NOTES TO CONSOLIDATED FINANCIAL STATEMENTS (Contd.)

Note F – Cash Flow Disclosures

Additional disclosures regarding cash flow activities are provided below.

Six Months
Ended June 30,
(Thousands of dollars) 2014 2013

Net (increase) decrease in operating working capital other than cash and cash equivalents:

Increase in accounts receivable

$ (53,133 ) (367,478 )

Decrease (increase) in inventories

5,574 (11,154 )

Increase in prepaid expenses

(41,191 ) (112,303 )

Decrease in deferred income tax assets

1,895 75,616

Increase in accounts payable and accrued liabilities

55,729 127,301

Increase in current income tax liabilities

79,575 156,206

Total

$ 48,449 (131,812 )

Supplementary disclosures (including discontinued operations):

Cash income taxes paid

$ 234,071 196,923

Interest paid, net of amounts capitalized

41,922 25,010

Note G – Employee and Retiree Benefit Plans

The Company has defined benefit pension plans that are principally noncontributory and cover most full-time employees. All pension plans are funded except for the U.S. and Canadian nonqualified supplemental plans and the U.S. directors’ plan. All U.S. tax qualified plans meet the funding requirements of federal laws and regulations. Contributions to foreign plans are based on local laws and tax regulations. The Company also sponsors health care and life insurance benefit plans, which are not funded, that cover most active and retired U.S. employees. Additionally, most U.S. retired employees are covered by a life insurance benefit plan. The health care benefits are contributory; the life insurance benefits are noncontributory.

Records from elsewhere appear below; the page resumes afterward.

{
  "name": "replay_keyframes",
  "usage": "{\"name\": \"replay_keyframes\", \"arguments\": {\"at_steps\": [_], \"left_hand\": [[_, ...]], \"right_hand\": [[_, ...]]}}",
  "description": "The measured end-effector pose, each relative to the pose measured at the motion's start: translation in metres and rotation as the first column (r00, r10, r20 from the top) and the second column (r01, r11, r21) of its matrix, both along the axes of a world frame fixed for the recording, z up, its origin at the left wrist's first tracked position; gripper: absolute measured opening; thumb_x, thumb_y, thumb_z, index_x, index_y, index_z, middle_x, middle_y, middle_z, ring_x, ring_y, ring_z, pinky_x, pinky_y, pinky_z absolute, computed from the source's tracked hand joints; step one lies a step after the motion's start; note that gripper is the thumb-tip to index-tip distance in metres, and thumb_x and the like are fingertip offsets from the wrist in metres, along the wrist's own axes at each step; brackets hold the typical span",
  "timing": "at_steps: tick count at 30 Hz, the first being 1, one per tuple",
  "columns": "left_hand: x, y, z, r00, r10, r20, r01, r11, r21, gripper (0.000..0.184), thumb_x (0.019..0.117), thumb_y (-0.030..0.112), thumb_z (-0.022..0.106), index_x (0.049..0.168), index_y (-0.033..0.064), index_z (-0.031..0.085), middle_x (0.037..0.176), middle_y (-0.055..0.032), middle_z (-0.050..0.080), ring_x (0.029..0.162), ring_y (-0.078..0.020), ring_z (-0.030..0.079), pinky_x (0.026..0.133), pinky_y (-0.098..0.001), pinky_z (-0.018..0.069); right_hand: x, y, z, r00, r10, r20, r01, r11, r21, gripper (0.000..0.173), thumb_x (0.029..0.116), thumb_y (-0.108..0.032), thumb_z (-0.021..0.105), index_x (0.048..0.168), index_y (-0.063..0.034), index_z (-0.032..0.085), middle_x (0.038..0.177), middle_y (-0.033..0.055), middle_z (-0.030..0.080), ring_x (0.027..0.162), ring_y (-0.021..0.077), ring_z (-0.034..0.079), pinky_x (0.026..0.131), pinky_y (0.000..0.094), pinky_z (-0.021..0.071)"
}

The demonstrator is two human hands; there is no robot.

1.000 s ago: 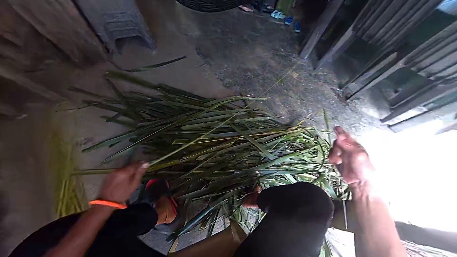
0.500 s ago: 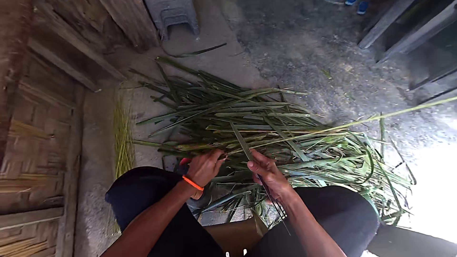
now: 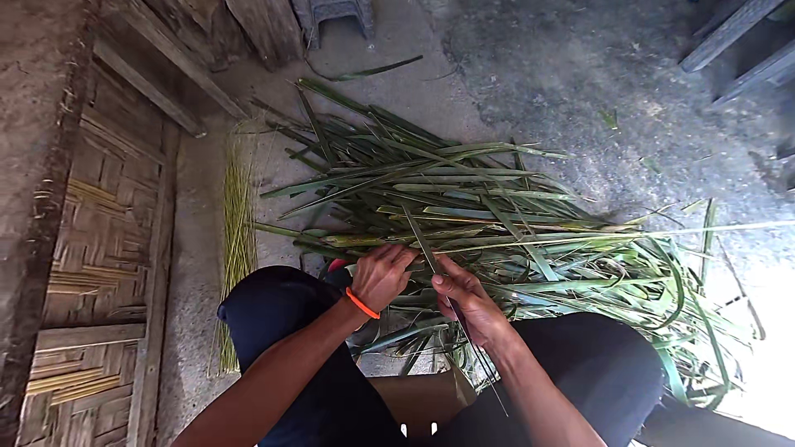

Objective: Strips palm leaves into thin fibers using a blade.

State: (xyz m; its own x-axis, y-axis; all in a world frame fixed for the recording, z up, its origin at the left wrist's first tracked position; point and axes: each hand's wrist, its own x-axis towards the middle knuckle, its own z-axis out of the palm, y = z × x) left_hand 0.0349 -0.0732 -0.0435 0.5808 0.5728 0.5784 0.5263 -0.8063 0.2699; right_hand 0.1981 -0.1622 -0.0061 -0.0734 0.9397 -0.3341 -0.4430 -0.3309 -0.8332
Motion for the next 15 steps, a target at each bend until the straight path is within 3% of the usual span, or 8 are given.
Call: {"name": "replay_keyframes", "arguments": {"at_steps": [7,11,15], "left_hand": [[-0.004,0.006,-0.008,1.000,-0.003,-0.028,0.011,0.960,0.281,0.017,0.0871,0.003,0.062,0.091,0.0053,0.078,0.079,-0.0088,0.075,0.069,-0.0264,0.069,0.058,-0.0360,0.0517],[-0.003,0.011,-0.012,0.999,-0.021,-0.040,0.032,0.951,0.307,0.016,0.0875,0.004,0.062,0.089,0.0058,0.078,0.078,-0.0085,0.076,0.065,-0.0256,0.068,0.055,-0.0359,0.0496],[0.001,0.008,-0.009,0.999,-0.029,-0.015,0.032,0.972,0.234,0.017,0.0859,0.005,0.063,0.090,0.0041,0.079,0.078,-0.0104,0.076,0.063,-0.0265,0.069,0.057,-0.0363,0.0526]], "right_hand": [[-0.016,0.002,0.010,0.981,-0.154,-0.116,0.133,0.976,-0.174,0.018,0.1069,-0.005,0.040,0.119,-0.0052,0.053,0.056,-0.0081,0.043,0.042,-0.0025,0.040,0.042,0.0108,0.0374],[-0.023,0.004,0.005,0.978,-0.208,0.032,0.211,0.965,-0.154,0.023,0.1051,-0.003,0.048,0.128,0.0002,0.053,0.066,-0.0040,0.051,0.044,-0.0016,0.040,0.041,0.0122,0.0365],[-0.018,0.006,0.001,0.962,-0.257,0.092,0.265,0.961,-0.086,0.018,0.1035,0.000,0.051,0.120,0.0014,0.057,0.066,-0.0039,0.054,0.044,-0.0023,0.041,0.042,0.0120,0.0377]]}}
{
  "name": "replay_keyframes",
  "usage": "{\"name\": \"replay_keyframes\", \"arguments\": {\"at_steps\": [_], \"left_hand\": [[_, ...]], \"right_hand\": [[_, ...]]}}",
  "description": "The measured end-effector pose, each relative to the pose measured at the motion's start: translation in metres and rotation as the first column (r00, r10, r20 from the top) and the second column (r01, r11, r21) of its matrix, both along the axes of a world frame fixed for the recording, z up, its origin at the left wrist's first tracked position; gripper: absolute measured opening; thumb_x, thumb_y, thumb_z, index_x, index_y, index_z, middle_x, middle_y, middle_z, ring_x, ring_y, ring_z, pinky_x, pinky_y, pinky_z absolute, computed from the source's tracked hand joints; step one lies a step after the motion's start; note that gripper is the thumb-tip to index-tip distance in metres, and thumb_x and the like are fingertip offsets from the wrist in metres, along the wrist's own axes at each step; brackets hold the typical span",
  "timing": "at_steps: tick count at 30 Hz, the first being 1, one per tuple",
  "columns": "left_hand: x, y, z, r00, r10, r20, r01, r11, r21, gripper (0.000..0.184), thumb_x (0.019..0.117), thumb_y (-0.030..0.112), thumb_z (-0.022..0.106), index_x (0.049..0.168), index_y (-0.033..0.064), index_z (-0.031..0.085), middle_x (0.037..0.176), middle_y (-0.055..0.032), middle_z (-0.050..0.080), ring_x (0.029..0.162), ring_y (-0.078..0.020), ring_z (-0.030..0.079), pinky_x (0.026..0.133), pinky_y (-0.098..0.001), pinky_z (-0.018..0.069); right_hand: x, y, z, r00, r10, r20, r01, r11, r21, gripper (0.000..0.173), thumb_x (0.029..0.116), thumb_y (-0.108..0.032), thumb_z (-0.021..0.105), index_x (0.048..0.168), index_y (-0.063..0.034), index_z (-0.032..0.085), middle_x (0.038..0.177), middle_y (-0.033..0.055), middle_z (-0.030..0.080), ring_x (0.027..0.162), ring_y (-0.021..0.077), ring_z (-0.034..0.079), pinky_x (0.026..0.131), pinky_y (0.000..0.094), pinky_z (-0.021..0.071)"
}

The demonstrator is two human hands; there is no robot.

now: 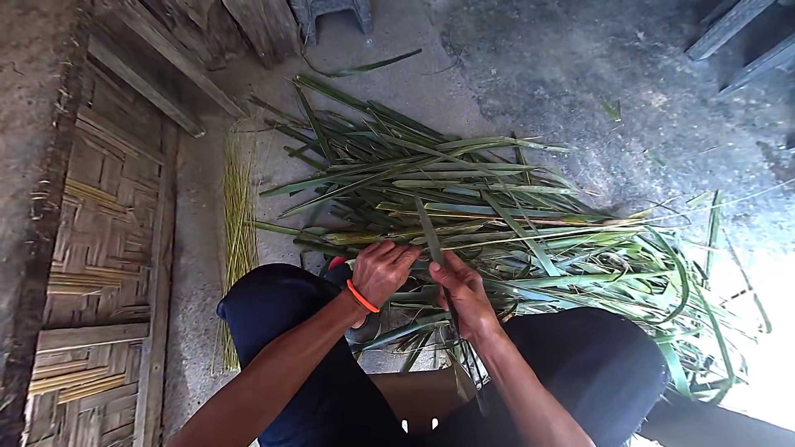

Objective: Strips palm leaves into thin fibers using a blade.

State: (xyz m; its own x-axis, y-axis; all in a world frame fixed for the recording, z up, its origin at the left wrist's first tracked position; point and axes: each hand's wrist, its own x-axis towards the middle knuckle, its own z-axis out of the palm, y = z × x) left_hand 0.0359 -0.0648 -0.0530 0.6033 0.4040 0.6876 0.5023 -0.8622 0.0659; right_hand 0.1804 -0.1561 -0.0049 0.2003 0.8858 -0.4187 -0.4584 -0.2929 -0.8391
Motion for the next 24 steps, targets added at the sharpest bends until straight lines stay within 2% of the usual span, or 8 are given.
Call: {"name": "replay_keyframes", "arguments": {"at_steps": [3,5,6,9,12,15,19,24], "left_hand": [[0.001,-0.003,0.002,1.000,-0.006,0.024,0.008,0.998,-0.067,0.016,0.0869,0.006,0.063,0.091,0.0025,0.078,0.077,-0.0122,0.075,0.065,-0.0280,0.071,0.058,-0.0378,0.0549],[-0.004,-0.001,0.004,0.999,0.004,0.039,-0.001,0.996,-0.085,0.016,0.0885,0.007,0.064,0.092,0.0028,0.079,0.077,-0.0123,0.075,0.067,-0.0277,0.072,0.060,-0.0378,0.0569],[-0.010,0.000,0.004,0.999,0.014,0.043,-0.010,0.996,-0.085,0.016,0.0891,0.008,0.064,0.092,0.0030,0.079,0.077,-0.0122,0.075,0.067,-0.0274,0.073,0.061,-0.0373,0.0573],[-0.029,0.006,0.004,0.998,0.025,0.056,-0.022,0.998,-0.056,0.016,0.0895,0.007,0.064,0.092,0.0032,0.079,0.077,-0.0122,0.075,0.065,-0.0272,0.070,0.060,-0.0370,0.0552],[-0.038,0.009,0.001,0.998,0.024,0.054,-0.025,1.000,0.018,0.016,0.0917,0.008,0.063,0.092,0.0061,0.079,0.081,-0.0096,0.077,0.065,-0.0249,0.068,0.060,-0.0352,0.0518],[-0.045,0.009,-0.001,0.998,0.033,0.058,-0.037,0.997,0.072,0.017,0.0915,0.008,0.062,0.093,0.0074,0.079,0.080,-0.0097,0.076,0.064,-0.0246,0.068,0.060,-0.0349,0.0510],[-0.046,0.010,0.000,0.995,0.048,0.084,-0.057,0.992,0.111,0.015,0.0933,0.010,0.063,0.093,0.0084,0.078,0.080,-0.0091,0.076,0.068,-0.0246,0.069,0.063,-0.0345,0.0505],[-0.042,0.010,0.002,0.994,0.038,0.101,-0.048,0.994,0.103,0.015,0.0935,0.010,0.062,0.092,0.0087,0.077,0.082,-0.0080,0.077,0.073,-0.0244,0.069,0.066,-0.0338,0.0506]], "right_hand": [[0.008,-0.002,-0.002,0.999,-0.033,0.035,0.032,0.999,0.032,0.023,0.1017,0.002,0.053,0.124,0.0030,0.058,0.067,-0.0040,0.057,0.045,-0.0027,0.042,0.043,0.0119,0.0379],[0.025,0.000,-0.002,0.986,-0.114,0.124,0.112,0.993,0.024,0.012,0.1019,0.000,0.052,0.108,-0.0009,0.062,0.057,-0.0071,0.051,0.042,-0.0032,0.042,0.042,0.0123,0.0379],[0.039,0.000,-0.003,0.974,-0.171,0.145,0.170,0.985,0.019,0.013,0.1036,-0.002,0.049,0.107,-0.0028,0.061,0.054,-0.0075,0.049,0.041,-0.0027,0.042,0.042,0.0125,0.0381],[0.088,-0.003,-0.004,0.932,-0.347,0.106,0.347,0.938,0.015,0.021,0.1093,-0.010,0.040,0.122,-0.0072,0.057,0.053,-0.0081,0.045,0.040,-0.0018,0.041,0.040,0.0126,0.0376],[0.114,-0.010,-0.006,0.906,-0.422,0.026,0.422,0.906,0.011,0.022,0.1105,-0.015,0.036,0.120,-0.0124,0.055,0.051,-0.0083,0.041,0.038,-0.0007,0.039,0.039,0.0130,0.0362],[0.112,-0.017,-0.010,0.925,-0.380,-0.019,0.380,0.924,0.041,0.026,0.1103,-0.014,0.033,0.125,-0.0111,0.055,0.051,-0.0082,0.042,0.039,-0.0008,0.041,0.040,0.0126,0.0382],[0.107,-0.022,-0.016,0.983,-0.167,-0.077,0.177,0.971,0.159,0.028,0.1054,-0.010,0.034,0.122,-0.0115,0.056,0.052,-0.0091,0.047,0.042,-0.0006,0.046,0.046,0.0140,0.0439],[0.091,-0.019,-0.013,0.994,-0.074,-0.075,0.089,0.972,0.217,0.041,0.1001,-0.002,0.040,0.140,-0.0081,0.046,0.056,-0.0083,0.052,0.044,-0.0014,0.048,0.048,0.0125,0.0448]]}}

Effective with the spin-off of Murphy’s former U.S. retail marketing operation, Murphy USA Inc. (MUSA) on August 30, 2013, significant modifications were made to the U.S. defined benefit pension plan. Certain Murphy employees’ benefits under the U.S. plan were frozen at that time. No further benefit service will accrue for the affected employees; however, the plan will recognize future eligible earnings after the spin-off date. In addition, all previously unvested benefits became fully vested at the spin-off date. For those affected active employees of the Company, additional U.S. retirement plan benefits will accrue in future periods under a cash balance formula. Employees hired after August 30, 2013 will only accrue plan benefits under the cash balance formula. Upon the spin-off of MUSA, Murphy retained all vested pension defined benefit and other postretirement benefit obligations associated with current and former employees of this separated business. No additional benefit will accrue for any employees of MUSA under the Company’s retirement plan after the spin-off date.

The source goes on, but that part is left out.